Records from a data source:
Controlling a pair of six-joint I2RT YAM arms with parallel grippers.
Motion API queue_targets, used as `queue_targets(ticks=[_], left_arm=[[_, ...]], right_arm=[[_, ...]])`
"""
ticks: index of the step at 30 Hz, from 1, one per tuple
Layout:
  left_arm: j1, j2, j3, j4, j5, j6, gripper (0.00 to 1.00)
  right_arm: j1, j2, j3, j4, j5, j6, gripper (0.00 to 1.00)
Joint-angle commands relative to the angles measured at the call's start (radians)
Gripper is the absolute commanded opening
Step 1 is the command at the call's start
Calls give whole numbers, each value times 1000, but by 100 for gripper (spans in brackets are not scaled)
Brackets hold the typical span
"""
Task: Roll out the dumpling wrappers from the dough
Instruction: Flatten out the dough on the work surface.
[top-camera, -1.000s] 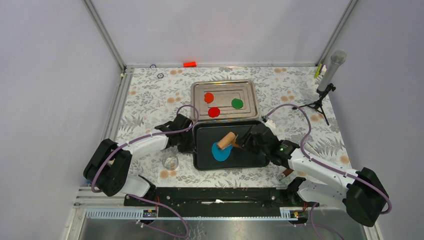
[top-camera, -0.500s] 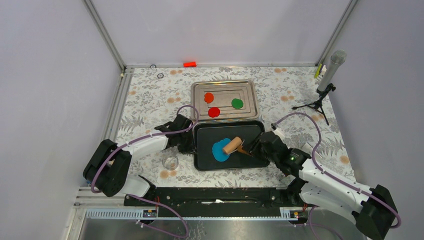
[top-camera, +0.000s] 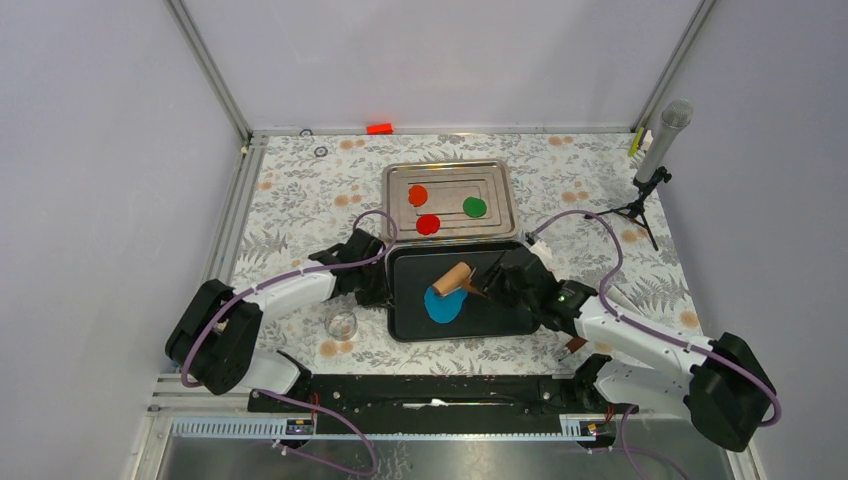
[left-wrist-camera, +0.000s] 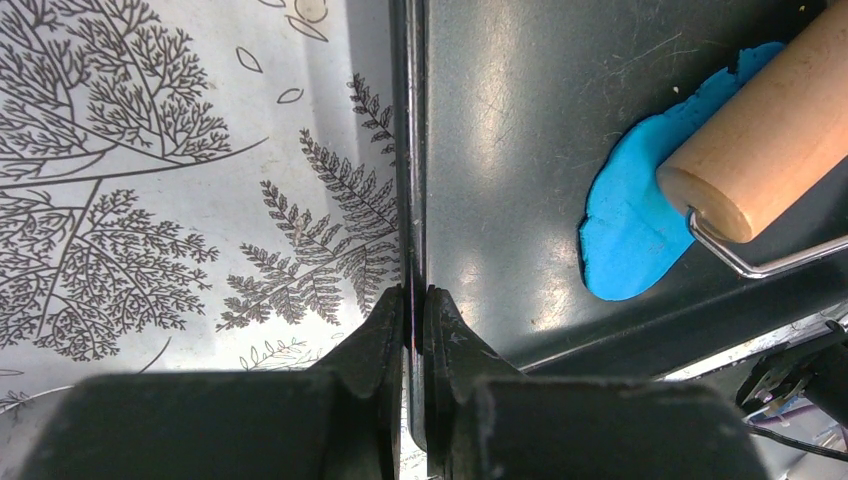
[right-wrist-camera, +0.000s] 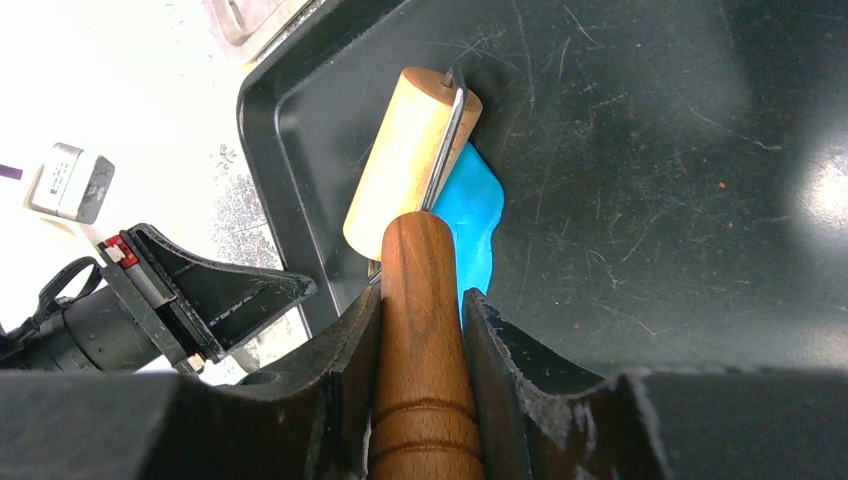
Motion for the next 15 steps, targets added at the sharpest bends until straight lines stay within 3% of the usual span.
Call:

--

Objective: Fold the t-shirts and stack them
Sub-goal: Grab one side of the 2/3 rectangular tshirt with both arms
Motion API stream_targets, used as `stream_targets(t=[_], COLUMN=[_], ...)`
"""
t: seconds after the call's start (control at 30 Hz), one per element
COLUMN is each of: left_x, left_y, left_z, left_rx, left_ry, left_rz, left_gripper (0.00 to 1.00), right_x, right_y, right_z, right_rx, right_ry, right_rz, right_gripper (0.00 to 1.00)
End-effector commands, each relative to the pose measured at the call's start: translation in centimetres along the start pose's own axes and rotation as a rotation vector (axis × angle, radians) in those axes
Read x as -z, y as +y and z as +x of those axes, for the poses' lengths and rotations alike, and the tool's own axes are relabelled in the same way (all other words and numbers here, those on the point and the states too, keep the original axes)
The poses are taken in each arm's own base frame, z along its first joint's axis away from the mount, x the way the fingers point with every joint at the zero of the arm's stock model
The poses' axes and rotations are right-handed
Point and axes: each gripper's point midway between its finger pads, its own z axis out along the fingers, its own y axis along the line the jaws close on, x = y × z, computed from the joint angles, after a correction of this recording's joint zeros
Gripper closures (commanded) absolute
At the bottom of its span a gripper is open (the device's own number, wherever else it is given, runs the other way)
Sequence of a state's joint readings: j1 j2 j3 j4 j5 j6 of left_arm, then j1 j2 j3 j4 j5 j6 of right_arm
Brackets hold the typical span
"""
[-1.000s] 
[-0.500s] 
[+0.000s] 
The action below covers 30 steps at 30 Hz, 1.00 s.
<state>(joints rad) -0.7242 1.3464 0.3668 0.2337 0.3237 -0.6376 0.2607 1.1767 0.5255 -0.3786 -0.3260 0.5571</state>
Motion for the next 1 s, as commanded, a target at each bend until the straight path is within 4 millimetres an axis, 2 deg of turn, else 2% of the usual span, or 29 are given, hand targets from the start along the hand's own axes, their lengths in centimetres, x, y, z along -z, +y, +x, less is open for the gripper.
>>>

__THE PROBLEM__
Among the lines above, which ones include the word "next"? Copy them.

__RESPONSE AREA__
Motion for the next 15 steps, targets added at the sharpest bends until straight lines stay within 3% of the usual span.
Motion for the next 1 s, as commanded, a target at each bend until the straight path is within 4 millimetres an axis, 2 deg of turn, else 2% of the usual span, or 29 are given, hand targets from the start along the hand's own axes, their lengths in centimetres, x, y, z along -z, +y, +x, less is open for the gripper.

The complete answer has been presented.